WORK INSTRUCTION —
Using the listing below, report all lines holding the word "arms".

DATA —
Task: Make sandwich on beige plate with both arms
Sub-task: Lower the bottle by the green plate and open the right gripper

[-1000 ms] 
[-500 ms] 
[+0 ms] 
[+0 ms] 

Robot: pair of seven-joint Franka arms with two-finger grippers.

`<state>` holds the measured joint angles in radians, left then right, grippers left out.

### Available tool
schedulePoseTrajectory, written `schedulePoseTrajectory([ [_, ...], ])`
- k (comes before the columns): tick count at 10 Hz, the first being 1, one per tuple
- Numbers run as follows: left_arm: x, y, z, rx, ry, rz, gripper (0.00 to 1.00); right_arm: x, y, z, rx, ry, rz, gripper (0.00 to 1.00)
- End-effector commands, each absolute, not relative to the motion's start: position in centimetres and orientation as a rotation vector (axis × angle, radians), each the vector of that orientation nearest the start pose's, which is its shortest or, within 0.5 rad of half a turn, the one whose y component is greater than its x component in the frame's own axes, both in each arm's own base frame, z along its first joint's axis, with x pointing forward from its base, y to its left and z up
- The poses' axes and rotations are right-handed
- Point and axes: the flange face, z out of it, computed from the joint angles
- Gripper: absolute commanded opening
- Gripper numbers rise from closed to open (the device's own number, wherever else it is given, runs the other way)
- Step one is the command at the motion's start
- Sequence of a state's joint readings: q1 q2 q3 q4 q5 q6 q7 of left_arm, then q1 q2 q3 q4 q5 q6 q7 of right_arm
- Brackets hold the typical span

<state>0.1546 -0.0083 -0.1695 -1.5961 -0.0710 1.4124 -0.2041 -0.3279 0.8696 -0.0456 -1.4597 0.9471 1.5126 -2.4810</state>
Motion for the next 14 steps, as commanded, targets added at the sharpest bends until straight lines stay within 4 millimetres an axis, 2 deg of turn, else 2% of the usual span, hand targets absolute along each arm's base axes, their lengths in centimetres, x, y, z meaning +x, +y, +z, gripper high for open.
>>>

FINISHED TASK —
Task: Make sandwich on beige plate with both arms
Robot: pair of seven-joint Franka arms with two-finger grippers.

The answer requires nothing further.